这是选拔赛。虚拟器中的游戏世界似乎与现实并无二样。
松心低头端详着自己披满金黄色毛发的豹猫爪,随即微微握了握拳——不错,终端很贴心地帮他调整为了兽人形态。
“现在我们去干啥呀?”松心转头望向一旁正在仰首嗅探着空气的晓夜——选拔开始前,他向晓夜提出了组队的邀请,没想到的是后者竟十分爽快地应允了。
晓夜抽了抽鼻头——显然阴潮的水汽并不让他十分好受。
“杀,捕猎,逃。”
相当于没说……松心暗自翻了个白眼。
“要不然咱去这儿罢,地势高,方便纵览全局;旁边又是河流,鱼应有很多,不愁水源和食物;最重要的是,这里恰好卡在安全区的入口上,来者或许不少,一夫当关,万夫莫开,我们打个伏击,收个‘过路费’什么的兴许不赖。”松心打开地图,放大,在一处黄褐色的地块上做了个标记。
晓夜没有回答,只是甩甩蓬松的大尾巴,权当默许。
“嘿,我们好像来晚啦!那儿,俩十人队打得正欢呢!咱也过去分一杯羹如何?”不等晓夜回应,松心跳起身来,准备冲上前去。
“蠢货!”晓夜一把拽住松心的尾尖,使他一个踉跄跌倒在地。“等着!”晓夜虽为隐蔽极力压低声响,可他的话音却如钢针一般,似乎能径直透穿松心的胸膛,字句之间透露出至高无上的威严。
无奈,松心只能匍匐在地,郁闷地啃咬着闪着寒光的爪尖,琥珀色的竖瞳凝望着山巅上闪动的身影陆续倒下。
约摸过了半小时有余,但见一只雌海豹人将数米长的钢矛狠狠刺入了一只雄鹿人的胸膛,顿时,山上横七竖八摆着的十几具“尸骸”消失大半。
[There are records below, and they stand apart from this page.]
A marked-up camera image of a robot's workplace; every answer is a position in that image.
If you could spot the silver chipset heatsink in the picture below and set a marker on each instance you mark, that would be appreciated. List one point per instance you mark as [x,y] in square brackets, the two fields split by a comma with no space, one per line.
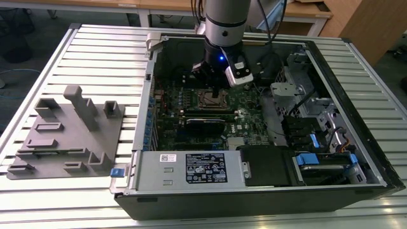
[236,141]

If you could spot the silver power supply unit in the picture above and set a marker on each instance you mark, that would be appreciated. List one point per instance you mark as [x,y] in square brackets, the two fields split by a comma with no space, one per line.
[152,176]

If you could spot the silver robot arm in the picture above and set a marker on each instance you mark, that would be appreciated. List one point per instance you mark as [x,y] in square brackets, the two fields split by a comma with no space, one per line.
[226,16]

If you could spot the hard disk in blue carrier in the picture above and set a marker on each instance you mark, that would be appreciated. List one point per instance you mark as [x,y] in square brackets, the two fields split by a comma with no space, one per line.
[306,159]

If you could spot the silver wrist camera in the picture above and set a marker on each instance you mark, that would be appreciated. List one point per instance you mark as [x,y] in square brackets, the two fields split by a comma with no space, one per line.
[239,72]

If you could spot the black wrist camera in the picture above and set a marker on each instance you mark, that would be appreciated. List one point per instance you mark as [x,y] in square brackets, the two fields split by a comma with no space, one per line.
[199,69]

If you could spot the blue disk bay clip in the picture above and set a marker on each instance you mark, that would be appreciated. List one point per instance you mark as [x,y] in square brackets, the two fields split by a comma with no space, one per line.
[314,141]
[353,158]

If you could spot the silver metal bracket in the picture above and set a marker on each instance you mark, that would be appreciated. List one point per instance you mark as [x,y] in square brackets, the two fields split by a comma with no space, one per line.
[286,89]

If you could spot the silver CPU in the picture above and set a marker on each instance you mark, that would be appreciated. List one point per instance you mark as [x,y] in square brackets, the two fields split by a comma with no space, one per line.
[208,99]

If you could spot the grey case release latch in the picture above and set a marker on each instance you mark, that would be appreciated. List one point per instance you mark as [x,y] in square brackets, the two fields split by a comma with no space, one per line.
[152,38]

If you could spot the black PC case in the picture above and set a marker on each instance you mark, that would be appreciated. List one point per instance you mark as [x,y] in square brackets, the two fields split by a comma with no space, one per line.
[254,205]

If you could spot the green RAM stick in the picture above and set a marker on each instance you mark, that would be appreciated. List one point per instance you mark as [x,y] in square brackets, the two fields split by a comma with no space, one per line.
[210,117]

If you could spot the grey parts rack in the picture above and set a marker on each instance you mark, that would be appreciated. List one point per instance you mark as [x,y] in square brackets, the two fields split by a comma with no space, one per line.
[72,148]

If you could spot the wooden desk white legs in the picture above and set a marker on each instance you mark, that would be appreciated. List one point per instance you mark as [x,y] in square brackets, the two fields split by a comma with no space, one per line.
[304,13]
[63,3]

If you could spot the black graphics card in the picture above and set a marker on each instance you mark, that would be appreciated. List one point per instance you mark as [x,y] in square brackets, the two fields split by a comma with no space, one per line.
[204,126]

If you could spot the wooden cabinet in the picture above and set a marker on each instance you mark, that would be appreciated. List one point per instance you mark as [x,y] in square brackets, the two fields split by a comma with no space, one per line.
[366,23]

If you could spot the green motherboard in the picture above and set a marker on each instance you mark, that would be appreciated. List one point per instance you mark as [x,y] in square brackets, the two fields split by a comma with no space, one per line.
[251,133]

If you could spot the blue case latch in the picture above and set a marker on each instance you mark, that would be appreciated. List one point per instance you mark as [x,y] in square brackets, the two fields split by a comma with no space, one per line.
[116,173]
“你,北坡;我,南坡,上!打断他们!”晓夜说罢,霎时伏下身子,四爪着地狂奔,松心也从腕侧射出钩索,拉着自己划过一人高的草地。
毗邻峰顶,两只兽对了个眼神,突然,只见一个小巧的黑影忽的飞出,一只正半蹲着治疗队友的雌虎人瞬时和她刚起身的队友一道又僵倒在地上——她们的侧颈赫然多了四道寸长的伤痕。
“快!南面来……”一旁的熊人还未来得及警告完,小腹便如烂麻布一般被撕碎。
余下的那只雌海豹人见她的队友一个照面的时间便相继倒下,仓皇向北面逃去,却与早已等待多时的松心撞了个满怀。她愣了愣神,但紧接着便举起钢矛,向松心冲将过来。松心冷笑一声,一个旋身,眼镜蛇般的钩索划过一个弧线,对准海豹人横扫过去。而后者下意识将钢矛朝斜向上一个挥劈,意图使钩索弹开。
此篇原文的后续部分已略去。